そんな日々を続けていたら、27歳の時、「もういろいろと限界だな」と思いました。「スケジュールを埋めても心が満たされることはないし、思いやりのない世界で自分の心は消耗している」ということに気づいたとき、このままではこの先の人生がとんでもないことになる!と思いました。そして、その先輩の誘いも勇気を出して断っているうちに、誘われなくなりました。なんだ、こんなもんか、と思いました。

それからは、自分のことを大切にしてくれている人は誰か、ということを真剣に考えるようになりました。例えば、こまめに連絡をくれて気遣ってくれる家族や、大失恋した時に駆けつけてくれて、その後も元気になるまでずっと連絡をくれた友達など。そういう人たちとの関係に自分のリソースを集中させるようにしたら、自分の心が初めて、ちゃんと満たされているように感じました。

「自分を大切に扱わない人と距離をとる」ことは、「自分を傷つける人から離れる」ということでもあります。そしてこれは、「自分を大切にする」ということでもあると思います。

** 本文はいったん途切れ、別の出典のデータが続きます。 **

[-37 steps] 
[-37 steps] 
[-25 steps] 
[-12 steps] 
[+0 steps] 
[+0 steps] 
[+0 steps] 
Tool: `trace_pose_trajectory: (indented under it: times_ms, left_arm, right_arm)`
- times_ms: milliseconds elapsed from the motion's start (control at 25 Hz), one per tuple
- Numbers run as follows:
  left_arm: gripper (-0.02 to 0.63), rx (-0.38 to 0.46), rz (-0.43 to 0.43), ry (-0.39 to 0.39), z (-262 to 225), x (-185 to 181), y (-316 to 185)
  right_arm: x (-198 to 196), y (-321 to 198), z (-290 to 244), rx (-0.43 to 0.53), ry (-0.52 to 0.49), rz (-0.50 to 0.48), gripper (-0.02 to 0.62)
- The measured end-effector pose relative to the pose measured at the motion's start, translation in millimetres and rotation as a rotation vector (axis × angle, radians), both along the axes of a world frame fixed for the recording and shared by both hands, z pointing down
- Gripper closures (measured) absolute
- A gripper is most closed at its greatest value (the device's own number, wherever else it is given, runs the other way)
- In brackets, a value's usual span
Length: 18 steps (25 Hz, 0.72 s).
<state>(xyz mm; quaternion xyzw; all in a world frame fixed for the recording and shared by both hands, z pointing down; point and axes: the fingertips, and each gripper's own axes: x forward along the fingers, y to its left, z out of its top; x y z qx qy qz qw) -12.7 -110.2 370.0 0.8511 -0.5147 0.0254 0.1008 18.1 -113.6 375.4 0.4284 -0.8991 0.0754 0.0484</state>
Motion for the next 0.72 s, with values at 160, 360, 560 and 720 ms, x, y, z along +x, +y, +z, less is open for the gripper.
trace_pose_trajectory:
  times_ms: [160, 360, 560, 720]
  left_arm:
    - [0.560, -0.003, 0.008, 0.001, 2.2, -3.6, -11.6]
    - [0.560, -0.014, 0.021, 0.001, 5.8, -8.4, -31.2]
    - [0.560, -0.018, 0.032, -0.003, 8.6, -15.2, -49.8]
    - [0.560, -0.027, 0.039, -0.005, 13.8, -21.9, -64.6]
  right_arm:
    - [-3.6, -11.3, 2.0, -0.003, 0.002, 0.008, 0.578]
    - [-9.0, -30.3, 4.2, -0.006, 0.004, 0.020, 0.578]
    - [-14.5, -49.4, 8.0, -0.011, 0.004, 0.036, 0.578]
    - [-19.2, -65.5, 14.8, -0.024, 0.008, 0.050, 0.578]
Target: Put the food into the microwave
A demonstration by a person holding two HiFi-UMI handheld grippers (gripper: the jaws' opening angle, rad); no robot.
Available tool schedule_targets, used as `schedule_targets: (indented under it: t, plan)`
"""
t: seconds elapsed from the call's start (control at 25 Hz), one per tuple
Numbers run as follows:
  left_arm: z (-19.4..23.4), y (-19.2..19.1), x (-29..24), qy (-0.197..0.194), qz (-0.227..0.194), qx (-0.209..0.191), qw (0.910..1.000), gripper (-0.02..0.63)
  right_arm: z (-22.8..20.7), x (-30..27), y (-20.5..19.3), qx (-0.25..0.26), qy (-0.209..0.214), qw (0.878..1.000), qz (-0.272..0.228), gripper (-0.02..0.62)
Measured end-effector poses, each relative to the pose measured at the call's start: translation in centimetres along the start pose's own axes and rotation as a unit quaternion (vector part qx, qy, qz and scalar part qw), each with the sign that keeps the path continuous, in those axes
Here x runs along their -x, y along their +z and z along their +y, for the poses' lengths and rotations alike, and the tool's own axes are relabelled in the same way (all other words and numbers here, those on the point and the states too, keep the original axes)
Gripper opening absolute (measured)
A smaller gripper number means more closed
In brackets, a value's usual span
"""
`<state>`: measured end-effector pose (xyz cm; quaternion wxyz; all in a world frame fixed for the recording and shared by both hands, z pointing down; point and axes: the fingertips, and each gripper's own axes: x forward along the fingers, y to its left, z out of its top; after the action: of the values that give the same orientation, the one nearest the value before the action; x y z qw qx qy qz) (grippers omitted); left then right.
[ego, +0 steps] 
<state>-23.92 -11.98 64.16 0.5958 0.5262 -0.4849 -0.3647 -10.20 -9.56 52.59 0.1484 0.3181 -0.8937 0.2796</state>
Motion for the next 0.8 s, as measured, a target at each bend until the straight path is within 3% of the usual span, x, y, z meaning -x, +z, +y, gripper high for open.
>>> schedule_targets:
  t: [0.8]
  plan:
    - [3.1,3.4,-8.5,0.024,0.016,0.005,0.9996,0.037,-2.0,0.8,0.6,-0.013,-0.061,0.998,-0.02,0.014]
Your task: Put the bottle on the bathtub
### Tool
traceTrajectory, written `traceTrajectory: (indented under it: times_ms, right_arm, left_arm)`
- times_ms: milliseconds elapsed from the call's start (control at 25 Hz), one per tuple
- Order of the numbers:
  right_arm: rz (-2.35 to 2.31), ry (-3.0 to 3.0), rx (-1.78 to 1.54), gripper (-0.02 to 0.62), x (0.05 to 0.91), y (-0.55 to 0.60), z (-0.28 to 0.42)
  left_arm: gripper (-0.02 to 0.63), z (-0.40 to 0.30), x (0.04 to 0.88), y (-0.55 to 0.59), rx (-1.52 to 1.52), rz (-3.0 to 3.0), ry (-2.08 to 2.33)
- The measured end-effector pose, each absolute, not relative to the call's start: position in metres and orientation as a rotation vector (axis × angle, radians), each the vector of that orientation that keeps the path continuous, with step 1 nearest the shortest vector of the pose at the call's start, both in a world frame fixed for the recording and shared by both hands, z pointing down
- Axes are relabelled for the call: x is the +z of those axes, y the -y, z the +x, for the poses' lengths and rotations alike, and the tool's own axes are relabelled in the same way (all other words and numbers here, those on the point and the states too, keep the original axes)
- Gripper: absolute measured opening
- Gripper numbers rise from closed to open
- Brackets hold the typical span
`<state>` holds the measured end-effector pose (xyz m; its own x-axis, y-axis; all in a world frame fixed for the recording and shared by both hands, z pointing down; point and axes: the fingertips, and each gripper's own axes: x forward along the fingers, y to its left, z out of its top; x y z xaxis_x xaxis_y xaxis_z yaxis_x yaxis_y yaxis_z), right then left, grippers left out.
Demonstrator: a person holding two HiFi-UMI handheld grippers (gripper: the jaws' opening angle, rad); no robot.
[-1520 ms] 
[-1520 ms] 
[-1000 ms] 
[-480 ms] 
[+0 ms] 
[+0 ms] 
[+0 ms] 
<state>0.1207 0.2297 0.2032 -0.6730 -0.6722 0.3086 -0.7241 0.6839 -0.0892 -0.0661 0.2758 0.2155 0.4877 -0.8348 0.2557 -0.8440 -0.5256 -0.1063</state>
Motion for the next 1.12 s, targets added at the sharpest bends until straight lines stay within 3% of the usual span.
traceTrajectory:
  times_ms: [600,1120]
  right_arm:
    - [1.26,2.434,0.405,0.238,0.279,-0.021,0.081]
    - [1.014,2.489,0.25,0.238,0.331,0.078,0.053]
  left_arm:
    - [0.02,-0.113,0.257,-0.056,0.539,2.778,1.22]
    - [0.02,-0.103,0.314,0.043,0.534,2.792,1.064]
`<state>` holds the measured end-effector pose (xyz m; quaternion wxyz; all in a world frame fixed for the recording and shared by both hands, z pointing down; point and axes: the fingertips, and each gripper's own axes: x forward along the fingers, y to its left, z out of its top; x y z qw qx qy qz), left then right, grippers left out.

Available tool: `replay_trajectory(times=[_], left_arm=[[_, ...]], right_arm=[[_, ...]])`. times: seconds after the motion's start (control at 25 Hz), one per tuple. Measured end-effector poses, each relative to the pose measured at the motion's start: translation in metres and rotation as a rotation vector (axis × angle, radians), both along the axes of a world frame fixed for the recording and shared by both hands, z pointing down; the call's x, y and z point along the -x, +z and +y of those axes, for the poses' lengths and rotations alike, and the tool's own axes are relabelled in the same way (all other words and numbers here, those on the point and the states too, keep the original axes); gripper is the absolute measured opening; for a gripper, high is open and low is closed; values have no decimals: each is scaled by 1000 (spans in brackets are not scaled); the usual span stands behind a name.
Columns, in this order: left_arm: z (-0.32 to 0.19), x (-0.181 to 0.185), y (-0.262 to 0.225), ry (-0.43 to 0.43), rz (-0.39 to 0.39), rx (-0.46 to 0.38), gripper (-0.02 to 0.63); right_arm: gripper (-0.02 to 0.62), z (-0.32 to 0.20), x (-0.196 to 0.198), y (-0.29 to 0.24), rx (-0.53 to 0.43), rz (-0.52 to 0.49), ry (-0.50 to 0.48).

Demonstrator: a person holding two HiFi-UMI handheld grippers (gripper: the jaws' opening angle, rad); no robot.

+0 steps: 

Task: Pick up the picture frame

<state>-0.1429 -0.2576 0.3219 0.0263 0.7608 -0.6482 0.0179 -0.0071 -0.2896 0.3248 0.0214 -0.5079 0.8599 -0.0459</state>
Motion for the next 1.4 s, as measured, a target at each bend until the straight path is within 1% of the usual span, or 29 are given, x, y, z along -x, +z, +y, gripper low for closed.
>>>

私たちが思うよりもたくさんの人が、自分を大切にする方法がわからなくて苦しんでいるのではないかな、と感じます。私たちはもっと、自分の心を中心に生きていくことができるのに、自分が我慢すればいいと思っている人がいます。私もそうだったので、気持ちがよくわかります。でも、あなたに我慢させている人は、あなたが我慢してくれる人だと直感的にわかっているから、あなたばかりを狙って寄ってきます。誤解を恐れずに言うならば、あなたが距離をとってもその人は傷つかないし、孤独にもならないし、すぐに次のターゲットを探し出して代役を務めさせるので、大丈夫です。それに、その人がいなくなってもあなたが死ぬわけではない。

決断が鈍りそうになったら、私はいつも自分に言い聞かせます。それがなくなったところで、死ぬわけではない。明日住む家がなくなるわけでもないし、明日食べるものがなくなるわけでもない。

あの先輩は、声をかければ私が無理をしてでも話を聞くと、わかっていたから誘っていただけだと思います。本当に大切に想っていたら、私のスケジュールを気遣ったり、打ち明けた悩みへの打ち返しがもっとあってもよかった。そして、私が距離をとったところで彼女は今でも元気だし、恐らくですが私以外の人に話を聞いてもらっているのだと思います。

私にとって大切なことは、私を大切にするということです。これがずっとできなくて、すごく苦しい思いをしてきました。自分を大切にできるようになるために、20代最後の3年くらいは、心のリハビリをたくさんしました。「#自分にとって大切なこと」というハッシュタグについて考えていたら、同じ悩みを持つ人に私の話を聞いてもらいたくなって、書いてみました。